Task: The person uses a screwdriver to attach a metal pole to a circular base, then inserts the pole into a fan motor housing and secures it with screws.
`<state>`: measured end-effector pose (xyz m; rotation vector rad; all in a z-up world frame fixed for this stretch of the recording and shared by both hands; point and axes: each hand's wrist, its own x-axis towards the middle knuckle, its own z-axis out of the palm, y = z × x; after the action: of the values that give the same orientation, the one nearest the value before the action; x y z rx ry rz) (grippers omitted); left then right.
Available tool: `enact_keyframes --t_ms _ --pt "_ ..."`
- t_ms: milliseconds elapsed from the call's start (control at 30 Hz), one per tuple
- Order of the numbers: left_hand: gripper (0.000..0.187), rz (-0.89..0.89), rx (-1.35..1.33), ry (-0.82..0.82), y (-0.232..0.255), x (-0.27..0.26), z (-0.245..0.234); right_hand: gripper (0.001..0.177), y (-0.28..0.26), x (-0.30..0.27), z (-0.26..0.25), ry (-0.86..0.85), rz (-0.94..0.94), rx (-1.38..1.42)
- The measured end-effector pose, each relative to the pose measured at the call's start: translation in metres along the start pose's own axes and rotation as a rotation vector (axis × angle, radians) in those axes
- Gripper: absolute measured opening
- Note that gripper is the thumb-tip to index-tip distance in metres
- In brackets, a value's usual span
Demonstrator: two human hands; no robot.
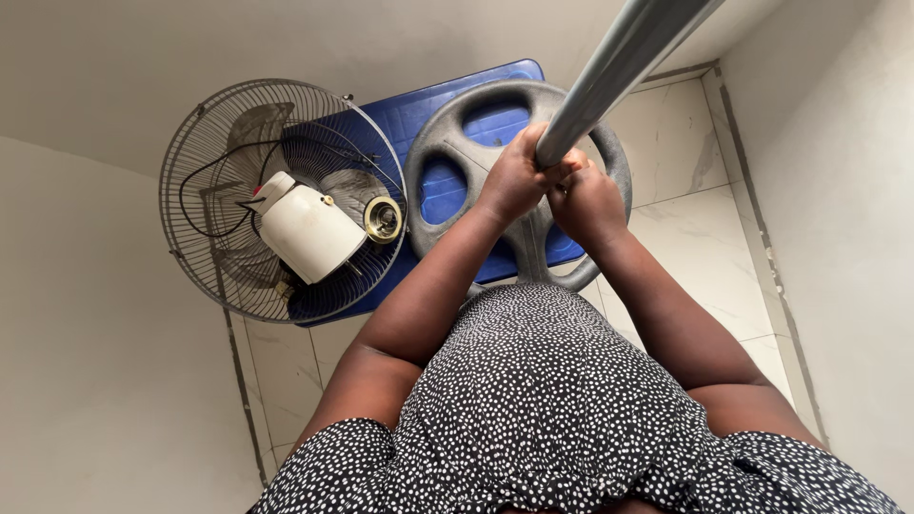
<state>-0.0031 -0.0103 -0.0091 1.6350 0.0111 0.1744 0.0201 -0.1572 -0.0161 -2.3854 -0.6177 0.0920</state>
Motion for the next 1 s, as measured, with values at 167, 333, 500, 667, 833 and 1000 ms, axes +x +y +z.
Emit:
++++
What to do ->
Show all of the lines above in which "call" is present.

Task solution ->
- t_ms: milliseconds elapsed from the call's start (control at 30 Hz), one per tuple
- The measured end-effector pose, each relative to the pose measured at the call's start: translation in metres along the start pose's own axes and rotation as a rotation vector (axis × angle, radians) in those axes

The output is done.